その8
椋露路朱寧は澄ました顔で硝煙の立ち昇る銃口を下ろして、鬼一郎の傍らに佇む人物を眺めた。依然として意識の戻らない鬼一郎の腹部に向かって今まさに振り下ろされようとしていた凶器は、彼女の放った弾丸に弾かれて柘榴石の間の片隅に転がっている。
何故分かった、とでも言いたげな犯人の瞳に椋露路は哀れみと軽蔑を込めた視線を返した。
「この館で起こった二つの事件は、多くのものと同様にいくつもの解釈が可能だけれど、全体を通して筋の通った説明ができるのはそのうちの二つだけだ」
彼女は拳銃を持っていないほうの手を持ち上げて人差し指、続けて中指を立てた。
「ドール犯行説と執事犯行説」
いつの間にか薄暗い室内に灯りが射し込んでいた。トルコ石の間に繋がる扉が開け放たれて、その前に人影が並んでいる。中河原はもはや逃げられないことを悟って歯ぎしりをした。
「言うまでもなく犯人が押し通すつもりだったのはドール犯行説だ。不可能犯罪として検察も公訴できずに迷宮入り。ドールが自分の意思で動き館の主人を刺したという奇怪な噂が客を呼び展覧館は大盛況、というのが舘谷鬼一郎の考えたシナリオだ」
小林秋彦が隣で口を挟もうとしたのを感じ取った椋露路は、立てた二本の指を彼の眼球に突き立てて黙らせた。
「なんの根拠があってそんなデタラメを」
「決定的な証拠がこの柘榴石の間に幾つもあるけれど、その減らず口に敬意を評して順を追って説明しようか」
椋露路は一呼吸置いてから語り始めた。
「一つ目の、トルコ石の間で起きた騒動。発生当時、現場はまさに人形一体抜け出す隙間がないほど完璧な密室だった。え? 暖炉の中に足跡があったって、観察力が足りないよ小林刑事。目は大丈夫かい。それはよかった。君、装飾用の暖炉がわざわざ何処かに繋がってるわけないじゃないか、ちょっと首を突っ込んで覗いてみれば行き止まりになってることが分かるよ。
「そう、あの足あとは人形の犯行に見せかけるための偽装工作の一つだ。偽装工作といえば、舘谷鬼一郎は招待客の中にサクラを仕込んでいたね。展覧館に来ておきながらろくに鑑賞もせず聞かれもしないのに半で押したような生半可な知識を披露して招待客を煽っていたあの……こほん、亡くなった憐れな佐倉弘孝だよ。錯乱して人形を壊すのも演技のうちだったはずだ。ところが、彼をそそのかして利用しようと企んだ悪魔がいた。
「話を一つ目の騒動に戻そう。舘谷鬼一郎の計画では、密室で鬼一郎が人形に刺され、車で病院に運ばれて一命を取り留めるというシナリオだった。ところが、予定外の事態が二つ起こったんだ。僕の助手のいたずらと執事の謀反だ。
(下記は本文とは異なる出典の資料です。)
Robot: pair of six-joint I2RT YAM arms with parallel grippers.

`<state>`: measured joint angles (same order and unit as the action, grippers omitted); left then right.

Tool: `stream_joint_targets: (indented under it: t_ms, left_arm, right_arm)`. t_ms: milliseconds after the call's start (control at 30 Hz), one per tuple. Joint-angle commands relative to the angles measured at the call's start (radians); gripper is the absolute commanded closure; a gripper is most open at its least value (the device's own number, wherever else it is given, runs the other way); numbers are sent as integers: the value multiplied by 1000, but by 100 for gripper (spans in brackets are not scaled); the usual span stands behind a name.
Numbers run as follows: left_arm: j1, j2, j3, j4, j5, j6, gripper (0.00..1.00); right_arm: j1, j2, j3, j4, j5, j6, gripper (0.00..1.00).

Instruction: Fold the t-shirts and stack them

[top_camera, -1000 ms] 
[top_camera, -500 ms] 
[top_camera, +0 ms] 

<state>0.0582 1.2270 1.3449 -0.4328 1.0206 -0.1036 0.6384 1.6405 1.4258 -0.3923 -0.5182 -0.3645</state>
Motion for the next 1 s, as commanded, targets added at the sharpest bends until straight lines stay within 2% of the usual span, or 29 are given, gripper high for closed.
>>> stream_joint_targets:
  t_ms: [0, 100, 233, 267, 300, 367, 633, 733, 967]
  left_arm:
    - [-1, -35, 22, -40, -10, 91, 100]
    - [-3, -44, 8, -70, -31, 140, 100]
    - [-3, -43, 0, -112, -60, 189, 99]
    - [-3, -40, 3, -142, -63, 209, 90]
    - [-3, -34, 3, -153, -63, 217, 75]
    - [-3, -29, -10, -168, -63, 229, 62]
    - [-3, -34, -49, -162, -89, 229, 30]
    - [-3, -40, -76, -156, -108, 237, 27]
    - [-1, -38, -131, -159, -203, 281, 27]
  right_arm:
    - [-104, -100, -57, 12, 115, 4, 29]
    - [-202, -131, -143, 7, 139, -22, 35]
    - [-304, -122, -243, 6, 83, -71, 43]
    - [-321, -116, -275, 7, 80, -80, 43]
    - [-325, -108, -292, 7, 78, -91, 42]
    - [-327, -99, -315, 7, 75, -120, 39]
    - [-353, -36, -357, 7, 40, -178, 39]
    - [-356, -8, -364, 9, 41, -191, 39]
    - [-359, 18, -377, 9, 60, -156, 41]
「実はね、君と殺された佐倉弘孝以外は全員知っていたけれど、鬼一郎の悲鳴が聞こえた時、トルコ石の間には二人の人間が居たんだ。そう、僕の助手は全て見ていたんだよ、鬼一郎が自分のお腹に赤色の塗料と偽物の刃物を仕込んでいるところを。なぜかって? 鬼一郎が僕の助手を拉致したのさ。もっとも、あの子はああ見えて凶暴だから、人形だと思い込んでいる鬼一郎を絶叫させるほど驚かせてやったみたいだけれど。どうやってトルコ石の間から出たかだって? 僕と一緒に正面扉から出て堂々と紫水晶の間に戻ったよ。君と佐倉は鬼一郎に薬を嗅がせて気絶させるのに夢中で気付かなかったみたいだけどね。ほら、記者たちは台座の上に人形はなかったって言ってただろう? そこには僕の助手が乗っかってたのさ。ふふっ、状況から考えて、僕の助手が鬼一郎を刺したと思えただろうね。
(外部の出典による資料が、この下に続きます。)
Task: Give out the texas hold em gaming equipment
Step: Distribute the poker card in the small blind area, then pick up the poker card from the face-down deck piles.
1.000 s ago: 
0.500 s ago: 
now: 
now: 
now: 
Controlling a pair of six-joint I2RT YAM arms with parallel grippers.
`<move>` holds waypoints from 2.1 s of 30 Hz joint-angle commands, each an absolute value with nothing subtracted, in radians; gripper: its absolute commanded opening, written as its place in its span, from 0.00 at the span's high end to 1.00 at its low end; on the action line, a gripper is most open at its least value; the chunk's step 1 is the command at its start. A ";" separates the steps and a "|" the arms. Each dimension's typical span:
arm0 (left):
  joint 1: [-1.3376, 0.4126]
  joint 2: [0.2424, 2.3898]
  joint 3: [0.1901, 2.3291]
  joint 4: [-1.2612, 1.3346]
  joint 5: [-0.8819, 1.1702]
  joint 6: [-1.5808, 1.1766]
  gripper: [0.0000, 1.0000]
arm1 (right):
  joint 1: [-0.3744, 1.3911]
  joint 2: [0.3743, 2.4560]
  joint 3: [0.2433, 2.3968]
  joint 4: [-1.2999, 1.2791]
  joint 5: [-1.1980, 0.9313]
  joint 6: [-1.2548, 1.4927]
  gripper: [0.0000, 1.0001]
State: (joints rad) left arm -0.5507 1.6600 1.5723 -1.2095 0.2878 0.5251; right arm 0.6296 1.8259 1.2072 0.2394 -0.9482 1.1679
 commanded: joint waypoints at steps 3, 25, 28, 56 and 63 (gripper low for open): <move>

「もう一つの不測の事態、それが君の裏切りだ。君はあろうことか主人の自作自演を利用して一億円の価値がある人形を盗もうと考えた。そのために佐倉を買収し、鬼一郎を気絶させて、殺すチャンスを作るために車のタイヤをパンクさせたんだ。これが一つ目の騒動の裏側さ」
椋露路は追い詰められた狼のような表情をしている中河原に歩み寄り、彼の目の前で鬼一郎の包帯を解いてみせた。赤く染まった包帯の下には傷一つなかった。